Wednesday, August 31, 2011

Crawling Across the Dark

The rain tap danced on the ceiling, the longer I sat there waiting the more I was convinced a huge splash would crash through and crush me to death. 

"What the hell are you doing up there?" I yelled upstairs to Dave.

"Nothing," he appeared at the landing draped in his worn out leather jacket, thin layer of eye-liner applied. 

"You're still going with the make up thing?"

"What do you mean?" he asked innocently, then nodded as if he realized my error, "Oh this? No I know it looks like eye liner but I'm just really tired. I haven't slept well in like a week."

"Yeah. You're full of shit," I said and we headed out to the car. 

It was cold out; one of those horrible February nights that reminded you summer was a long ways off. 
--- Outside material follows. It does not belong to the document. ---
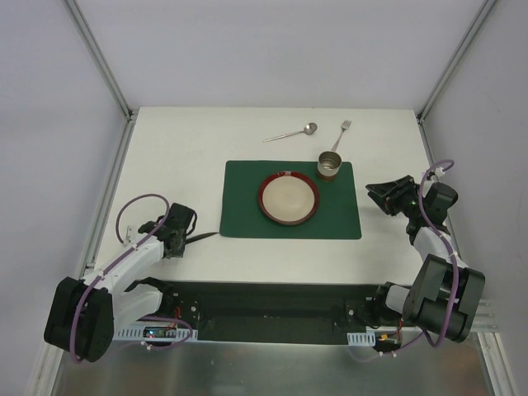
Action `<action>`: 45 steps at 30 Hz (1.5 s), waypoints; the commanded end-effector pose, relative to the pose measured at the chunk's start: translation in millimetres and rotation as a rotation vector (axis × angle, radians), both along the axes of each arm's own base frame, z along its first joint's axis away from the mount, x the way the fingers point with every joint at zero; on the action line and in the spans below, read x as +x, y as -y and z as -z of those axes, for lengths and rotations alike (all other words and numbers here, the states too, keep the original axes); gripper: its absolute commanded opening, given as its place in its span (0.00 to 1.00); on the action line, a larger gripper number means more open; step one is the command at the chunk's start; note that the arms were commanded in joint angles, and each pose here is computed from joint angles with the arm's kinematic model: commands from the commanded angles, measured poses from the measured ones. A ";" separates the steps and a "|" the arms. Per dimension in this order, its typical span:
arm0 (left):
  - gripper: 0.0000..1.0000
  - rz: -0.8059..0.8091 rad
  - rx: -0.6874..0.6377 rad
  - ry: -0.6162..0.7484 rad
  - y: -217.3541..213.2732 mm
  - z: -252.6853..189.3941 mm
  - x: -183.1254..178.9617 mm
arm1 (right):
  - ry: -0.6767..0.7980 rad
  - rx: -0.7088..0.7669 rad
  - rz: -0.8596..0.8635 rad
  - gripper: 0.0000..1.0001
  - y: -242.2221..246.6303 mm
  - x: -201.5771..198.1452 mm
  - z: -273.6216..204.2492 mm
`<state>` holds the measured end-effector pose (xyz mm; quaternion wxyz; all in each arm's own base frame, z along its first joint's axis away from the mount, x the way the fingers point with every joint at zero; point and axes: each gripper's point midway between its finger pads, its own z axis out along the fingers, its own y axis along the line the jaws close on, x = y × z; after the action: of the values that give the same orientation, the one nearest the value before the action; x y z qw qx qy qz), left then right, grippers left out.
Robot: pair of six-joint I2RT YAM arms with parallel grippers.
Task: Set the dinner table for one person
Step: Pick up the knife at the center of the board.
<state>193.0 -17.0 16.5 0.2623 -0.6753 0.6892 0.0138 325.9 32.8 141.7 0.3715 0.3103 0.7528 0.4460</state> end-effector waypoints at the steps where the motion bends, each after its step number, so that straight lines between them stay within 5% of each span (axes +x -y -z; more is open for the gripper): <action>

"Are you driving?" I asked.

"No, you drive," Dave insisted. 

Fine. I'll drive. My white 1986 Pontiac Grand Am was more comfortable than Dave's rusting Coupe De Ville. 

Dave got in and grabbed my pack of cigarettes off the dashboard, took one and lit it. 
I wanted to ask if there was anything else he needed from me but I remembered that he had lent me $5 yesterday which I had used to buy said pack of cigarettes. 

I had a better way of getting back at him; while we waited for the car to heat up I reached under the seat for my case of tapes, I had a special row of things that Dave hated, specifically Hagar-era Van Halen and post-heroin Aerosmith. 

Dave had worn out his copy of Metallica's black album and whatever the last Megadeth album was, I didn't know because I was never really into them. And to be honest I wasn't really into Van Hagar or Aerosmith anymore either (though I did revisit Pump once in a while).

"Oh man, you're killing me, OU812? You don't have anything with Roth on it?" Dave winced.

"Yeah I have the case for 1984, but I lost the tape." 

It occurred to me as we drove with the window cracked just enough to let the cigarette smoke get sucked out, that I was kind of sick of music. 

If you had access to a database with every song in recorded history and told me I had my pick I'd have no idea what to put on. I thought I had everything I wanted at this point and heard it 500 times already. I listened to every tape I had until the point of almost wearing them out, I had mix cassettes filled with songs I taped off the radio or from friend's collections but I didn't have any preference any more. 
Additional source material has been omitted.